#### Exercise instructions:
From the data below, return all lines holding the string "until".

Stored dataset items
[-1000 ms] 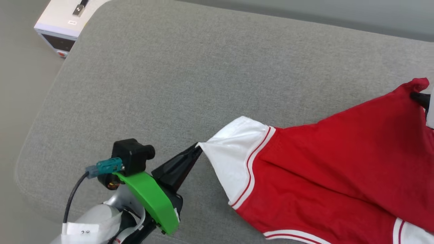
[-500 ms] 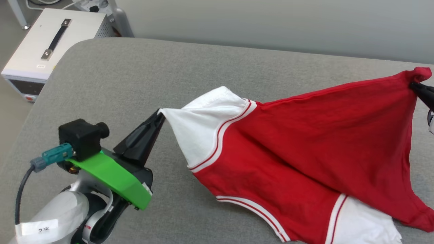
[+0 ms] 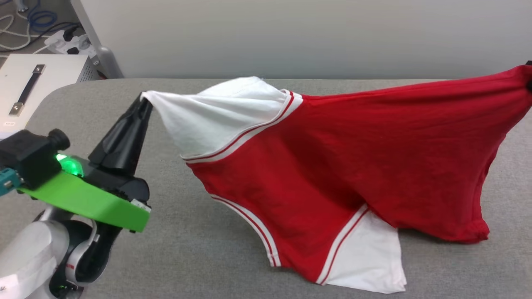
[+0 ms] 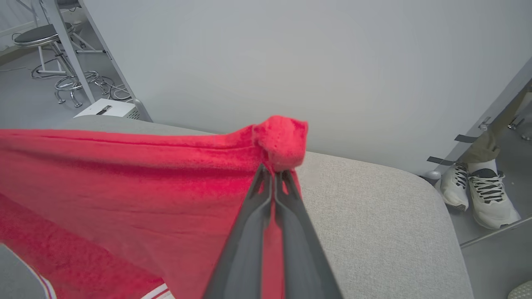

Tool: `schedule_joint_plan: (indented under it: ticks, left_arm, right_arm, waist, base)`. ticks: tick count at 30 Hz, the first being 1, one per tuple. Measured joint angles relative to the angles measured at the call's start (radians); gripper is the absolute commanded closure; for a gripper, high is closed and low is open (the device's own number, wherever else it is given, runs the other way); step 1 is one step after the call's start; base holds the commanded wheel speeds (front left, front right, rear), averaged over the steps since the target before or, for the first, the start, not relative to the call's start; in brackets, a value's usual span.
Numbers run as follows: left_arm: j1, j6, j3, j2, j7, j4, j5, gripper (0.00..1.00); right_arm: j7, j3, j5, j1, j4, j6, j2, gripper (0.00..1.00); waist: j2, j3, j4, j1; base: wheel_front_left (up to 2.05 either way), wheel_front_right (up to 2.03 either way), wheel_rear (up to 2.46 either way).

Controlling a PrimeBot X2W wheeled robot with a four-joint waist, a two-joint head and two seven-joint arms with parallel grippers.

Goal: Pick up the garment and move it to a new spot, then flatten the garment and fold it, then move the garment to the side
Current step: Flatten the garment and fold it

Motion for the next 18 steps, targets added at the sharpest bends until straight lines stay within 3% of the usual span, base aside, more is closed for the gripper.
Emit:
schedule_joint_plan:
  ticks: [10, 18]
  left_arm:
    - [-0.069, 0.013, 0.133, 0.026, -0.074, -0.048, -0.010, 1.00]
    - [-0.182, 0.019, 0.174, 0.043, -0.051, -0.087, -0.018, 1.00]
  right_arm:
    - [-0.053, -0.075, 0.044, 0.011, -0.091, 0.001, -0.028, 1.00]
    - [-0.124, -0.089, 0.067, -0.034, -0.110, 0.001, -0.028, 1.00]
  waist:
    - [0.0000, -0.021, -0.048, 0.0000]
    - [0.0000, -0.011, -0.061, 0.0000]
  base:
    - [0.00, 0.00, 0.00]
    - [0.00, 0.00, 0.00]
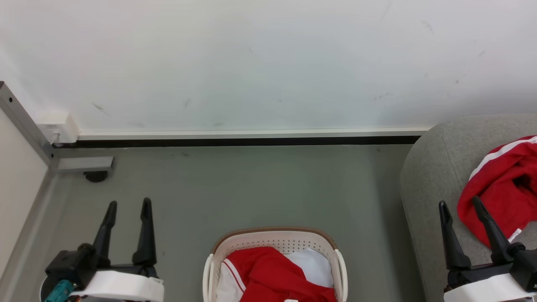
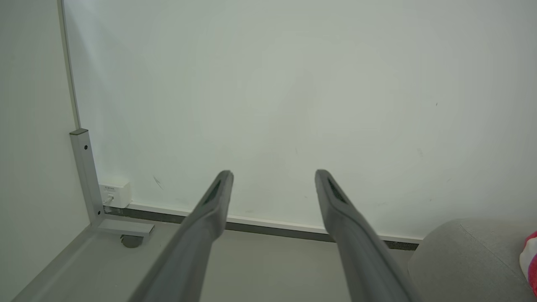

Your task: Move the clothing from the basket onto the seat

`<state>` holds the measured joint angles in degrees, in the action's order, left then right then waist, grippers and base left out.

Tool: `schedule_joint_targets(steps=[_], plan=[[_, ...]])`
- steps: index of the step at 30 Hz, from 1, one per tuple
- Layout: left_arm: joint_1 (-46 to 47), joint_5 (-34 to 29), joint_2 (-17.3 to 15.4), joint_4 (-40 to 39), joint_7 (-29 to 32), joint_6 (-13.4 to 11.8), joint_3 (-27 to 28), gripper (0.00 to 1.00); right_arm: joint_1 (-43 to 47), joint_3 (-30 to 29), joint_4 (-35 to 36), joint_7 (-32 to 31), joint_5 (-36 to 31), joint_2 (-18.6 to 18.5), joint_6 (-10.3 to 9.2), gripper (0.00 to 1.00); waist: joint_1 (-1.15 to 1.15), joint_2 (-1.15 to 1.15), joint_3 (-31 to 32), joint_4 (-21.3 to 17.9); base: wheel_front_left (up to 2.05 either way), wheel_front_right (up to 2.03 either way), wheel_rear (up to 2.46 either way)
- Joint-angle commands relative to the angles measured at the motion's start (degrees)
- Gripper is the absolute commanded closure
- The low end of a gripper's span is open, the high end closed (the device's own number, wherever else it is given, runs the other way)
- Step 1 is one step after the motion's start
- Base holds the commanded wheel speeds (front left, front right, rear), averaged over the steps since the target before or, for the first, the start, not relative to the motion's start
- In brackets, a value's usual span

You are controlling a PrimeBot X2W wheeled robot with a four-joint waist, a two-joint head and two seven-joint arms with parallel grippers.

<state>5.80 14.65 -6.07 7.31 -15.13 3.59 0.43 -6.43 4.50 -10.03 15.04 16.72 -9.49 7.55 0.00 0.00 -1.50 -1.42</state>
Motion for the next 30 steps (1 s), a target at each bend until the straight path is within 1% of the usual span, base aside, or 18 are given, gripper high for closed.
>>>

#### Output:
Motion for the next 18 steps, targets added at the sharpest bends until straight lines stay within 3% of the usual span, base aside, more is closed for the gripper.
Motion for the next 30 steps (1 s), a target at each bend until the straight path is within 1% of the usual span, base aside, or 18 are given, gripper high for closed.

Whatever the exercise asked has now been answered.